*What needs to be done*:
When you return the data, keep every line exactly as it is and leave out the pictures.
Recorded information START
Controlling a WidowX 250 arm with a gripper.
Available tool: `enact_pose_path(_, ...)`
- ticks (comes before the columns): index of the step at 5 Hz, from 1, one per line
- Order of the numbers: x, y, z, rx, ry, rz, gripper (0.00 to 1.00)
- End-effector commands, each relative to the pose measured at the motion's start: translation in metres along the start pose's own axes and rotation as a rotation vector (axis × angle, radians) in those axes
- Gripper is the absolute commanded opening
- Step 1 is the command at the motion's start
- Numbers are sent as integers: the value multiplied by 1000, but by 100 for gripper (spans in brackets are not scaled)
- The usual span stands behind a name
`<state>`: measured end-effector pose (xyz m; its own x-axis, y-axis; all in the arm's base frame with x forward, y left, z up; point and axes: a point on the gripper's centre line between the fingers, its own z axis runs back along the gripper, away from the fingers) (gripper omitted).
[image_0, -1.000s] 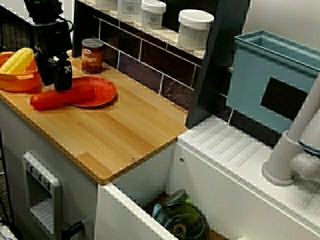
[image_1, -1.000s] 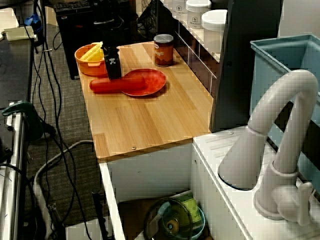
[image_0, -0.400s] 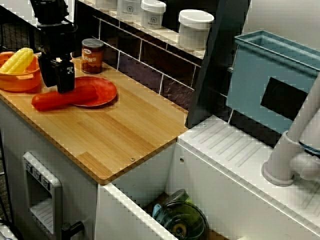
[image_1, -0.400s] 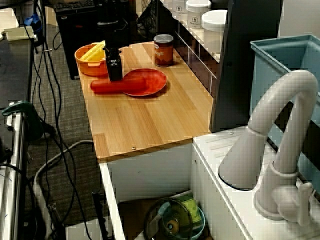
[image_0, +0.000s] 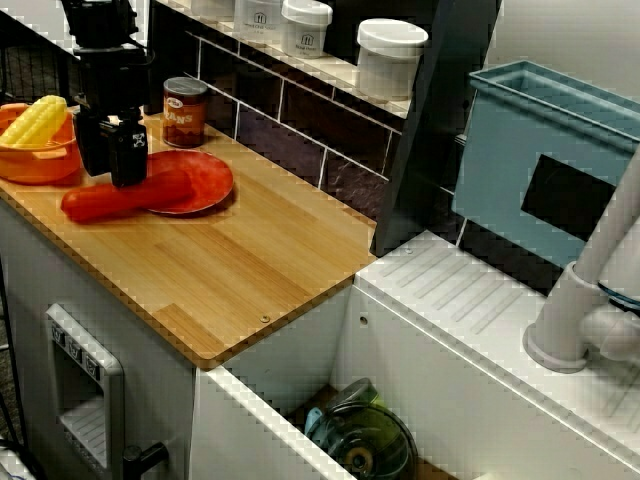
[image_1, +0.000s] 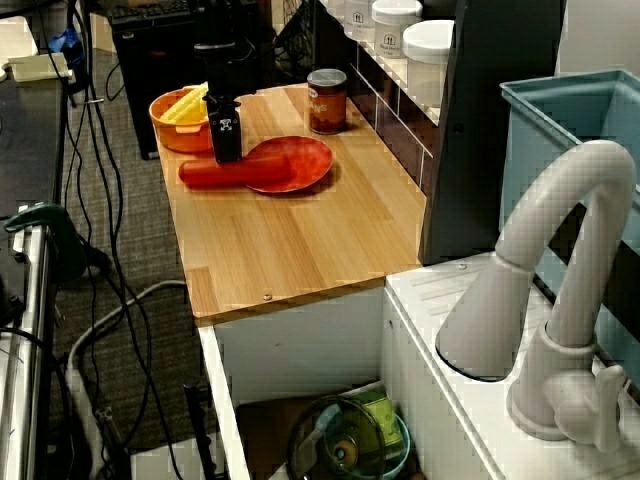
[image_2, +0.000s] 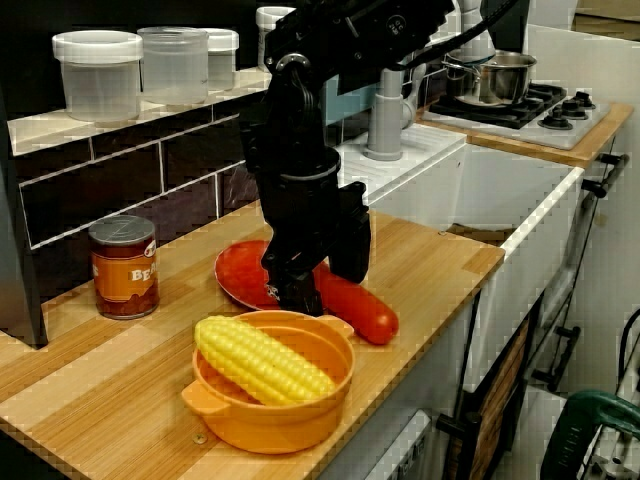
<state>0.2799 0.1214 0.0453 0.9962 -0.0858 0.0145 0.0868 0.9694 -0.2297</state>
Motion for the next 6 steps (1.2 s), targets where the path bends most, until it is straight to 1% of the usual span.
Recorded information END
*Finished task*:
Controlling a WidowX 250 arm with a gripper.
Available tool: `enact_pose_path(_, ...)`
- ticks (comes before the columns): index of the step at 5 Hz, from 1, one per line
- Order of the numbers: x, y, z, rx, ry, rz, gripper (0.00 to 1.00)
- End-effector commands, each relative to the pose measured at the motion's start: translation in metres along the start pose's own axes and rotation as a rotation vector (axis × angle, radians) in those axes
- Gripper is the absolute commanded opening
- Step 1 is the command at the motion's start
- Numbers are sent as integers: the value multiplied by 1000, but by 100 for gripper (spans in brackets are not scaled)
- The usual span stands behind a name
`<state>`: measured end-effector pose (xyz m; its own x-axis, y-axis; all in the arm's base frame with x forward, y left, z up; point and axes: a point on the gripper's centre line between the fingers, its own z axis runs back along the gripper, away from the fingers) (gripper omitted).
[image_0, -1.000s] 
[image_1, -1.000s] 
[image_0, -0.400s] 
[image_1, -0.400s] 
[image_0, +0.000s] 
[image_1, +0.000s] 
[image_2, +0.000s] 
<state>0.2799 0.1214 0.0453 0.9962 -0.0858 0.0145 0.0868 0.9694 -0.2297</state>
Motion for the next 6 steps (1.2 s), targets where the path bends most, until it is straight to 1% of the usual span.

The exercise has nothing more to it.